Jacob Elliott came to New Marblehead (now Windham) and settled on a 100-acre lot in 1763 and built a one-story house on what is now the Windham Center Road, near the Nash Road. That house eventually became part of the Goold house, a house which still stands today.
Benjamin Goold settled here in 1775. The Goold house was under construction in October of 1775 when Captain Mowat bombarded Portland.
Elliott had already sold part of his 100 acres to William Hanson and after Elliott died in 1817, his children sold the remaining 60 acres to Benjamin Goold’s son, Nathan, who had been born on a farm across the road. Goold leased a one-quarter acre to a widow, Dorothy Barton, and had a house hauled there for her home. When she died, the house was taken down.
Nathan Goold became a leading citizen of Windham and Maine. He was married and had five children. Tall and thin, he was a farmer who was also chairman of the selectmen for eight years, represented the town in 1816 to the court of Massachusetts; was a tax collector, moderator of town meetings, on the committee to separate Maine from Massachusetts, and a justice of the peace. He was the captain of the town’s militia and organized the first Sunday school. His death in 1823, at the age of 45, of consumption (TB) put a halt to his plans to build a brick house on a hill on Nash Road. (He made the bricks himself.) Around 1830, his son, William (1809-1890), moved Nathan’s one-story house across the road.
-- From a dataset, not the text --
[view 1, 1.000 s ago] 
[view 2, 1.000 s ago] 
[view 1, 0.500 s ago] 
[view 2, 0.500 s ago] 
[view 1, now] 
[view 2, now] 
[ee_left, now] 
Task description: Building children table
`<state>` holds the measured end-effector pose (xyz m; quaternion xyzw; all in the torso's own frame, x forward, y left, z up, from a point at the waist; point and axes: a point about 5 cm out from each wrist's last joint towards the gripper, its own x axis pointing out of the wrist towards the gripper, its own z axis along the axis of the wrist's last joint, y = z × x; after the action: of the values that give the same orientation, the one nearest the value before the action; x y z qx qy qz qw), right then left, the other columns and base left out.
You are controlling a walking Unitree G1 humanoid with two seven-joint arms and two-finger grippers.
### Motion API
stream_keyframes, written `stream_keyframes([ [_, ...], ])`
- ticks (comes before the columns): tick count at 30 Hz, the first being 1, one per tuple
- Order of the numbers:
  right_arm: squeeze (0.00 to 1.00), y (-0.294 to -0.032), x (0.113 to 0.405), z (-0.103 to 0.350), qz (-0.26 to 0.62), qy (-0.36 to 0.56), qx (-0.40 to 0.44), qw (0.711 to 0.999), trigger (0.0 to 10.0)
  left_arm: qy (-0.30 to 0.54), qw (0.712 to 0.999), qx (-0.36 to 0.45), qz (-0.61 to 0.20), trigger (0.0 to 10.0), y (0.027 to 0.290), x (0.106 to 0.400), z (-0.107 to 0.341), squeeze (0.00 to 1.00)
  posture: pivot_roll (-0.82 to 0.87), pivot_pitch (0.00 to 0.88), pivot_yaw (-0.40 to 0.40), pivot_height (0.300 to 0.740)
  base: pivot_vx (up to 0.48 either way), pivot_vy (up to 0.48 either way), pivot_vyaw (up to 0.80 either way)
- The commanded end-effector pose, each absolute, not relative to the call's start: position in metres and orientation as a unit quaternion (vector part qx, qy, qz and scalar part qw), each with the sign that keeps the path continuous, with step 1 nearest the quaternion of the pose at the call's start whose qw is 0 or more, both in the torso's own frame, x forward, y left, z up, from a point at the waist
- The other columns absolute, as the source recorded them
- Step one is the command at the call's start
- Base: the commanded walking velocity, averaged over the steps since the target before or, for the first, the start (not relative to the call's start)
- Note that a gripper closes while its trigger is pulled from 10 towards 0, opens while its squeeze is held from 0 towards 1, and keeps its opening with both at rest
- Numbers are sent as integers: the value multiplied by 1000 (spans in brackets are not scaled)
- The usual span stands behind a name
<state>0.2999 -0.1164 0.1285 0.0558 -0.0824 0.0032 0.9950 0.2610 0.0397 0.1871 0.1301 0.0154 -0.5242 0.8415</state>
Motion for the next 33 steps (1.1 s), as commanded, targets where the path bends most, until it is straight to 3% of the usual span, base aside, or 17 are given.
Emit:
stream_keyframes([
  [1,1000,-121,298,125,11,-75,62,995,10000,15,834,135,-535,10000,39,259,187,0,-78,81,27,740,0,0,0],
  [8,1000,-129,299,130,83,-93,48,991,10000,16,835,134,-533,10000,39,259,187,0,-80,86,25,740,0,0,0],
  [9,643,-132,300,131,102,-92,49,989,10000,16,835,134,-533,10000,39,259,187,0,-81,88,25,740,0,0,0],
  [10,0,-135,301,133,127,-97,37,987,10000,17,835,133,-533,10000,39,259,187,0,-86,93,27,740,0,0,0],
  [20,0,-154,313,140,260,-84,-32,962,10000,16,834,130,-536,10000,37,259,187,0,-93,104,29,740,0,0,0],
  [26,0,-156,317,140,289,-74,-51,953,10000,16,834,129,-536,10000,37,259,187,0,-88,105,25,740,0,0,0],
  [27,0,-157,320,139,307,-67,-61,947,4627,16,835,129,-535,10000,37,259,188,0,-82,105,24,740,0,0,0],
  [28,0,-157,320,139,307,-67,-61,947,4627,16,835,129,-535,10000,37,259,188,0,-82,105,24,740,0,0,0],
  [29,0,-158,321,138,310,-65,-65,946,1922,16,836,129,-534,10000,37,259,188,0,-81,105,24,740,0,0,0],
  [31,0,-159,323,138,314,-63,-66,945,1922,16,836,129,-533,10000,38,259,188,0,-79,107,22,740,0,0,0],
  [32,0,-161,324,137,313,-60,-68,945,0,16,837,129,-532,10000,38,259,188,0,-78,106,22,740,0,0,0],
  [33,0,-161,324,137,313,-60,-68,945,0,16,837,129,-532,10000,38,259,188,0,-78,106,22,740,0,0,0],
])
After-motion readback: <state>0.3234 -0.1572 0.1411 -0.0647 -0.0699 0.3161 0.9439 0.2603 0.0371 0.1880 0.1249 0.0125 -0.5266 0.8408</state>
In 1823, the year Nathan Goold died, his 14-year-old son, William, left home to learn a trade, as his father had advised before he died. On a June day before he left, he took a drill and hammer and chiseled the date (1823) in block letters on a boulder back of the house.
William apprenticed himself to a tailor in Portland and walked the 11 miles home to Windham often during the seven years of apprenticeship. He worked at the tailor shop, at his employer’s house and for this he received board and his clothes. At the end of his apprenticeship, he was established in business and soon his younger brother went with him as an apprentice, eventually becoming a partner. William married the daughter of his tailor employer and lived in Portland.
The fields of the original farm became William Goold’s property and the back-land was divided among heirs and finally sold, leaving the farm with a much smaller area. The original farmhouse, since its removal from across the yard, was raised and enlarged twice.
In 1861, William Goold returned to Windham. Like his father, he was involved in politics and was a state senator, legislator and was best known as a writer of history. He published “Portland in the Past,” when he was 77 years old and was one of the original members of Maine Historical Society.
Goold decided to go south in 1864 to retrieve the bodies of two men who were relatives on his maternal side, and who had lost their lives during the Civil War. He got a letter of introduction from Secretary of the Treasury William Pitt Fessenden to Secretary of War Edwin Stanton when he was on his way to Fortress Monroe and the James River. Goold told people he was to go to City Point to “look after sick soldiers.”
When he returned to Windham, he brought with him the remains of Francis Clark Morton and Stephen Tukey Morton. Both were buried in the private family graveyard on the Goold farm, where five generations of the Goold family are buried.
The old Goold house and its unique family cemetery remain one of Windham’s most interesting homes.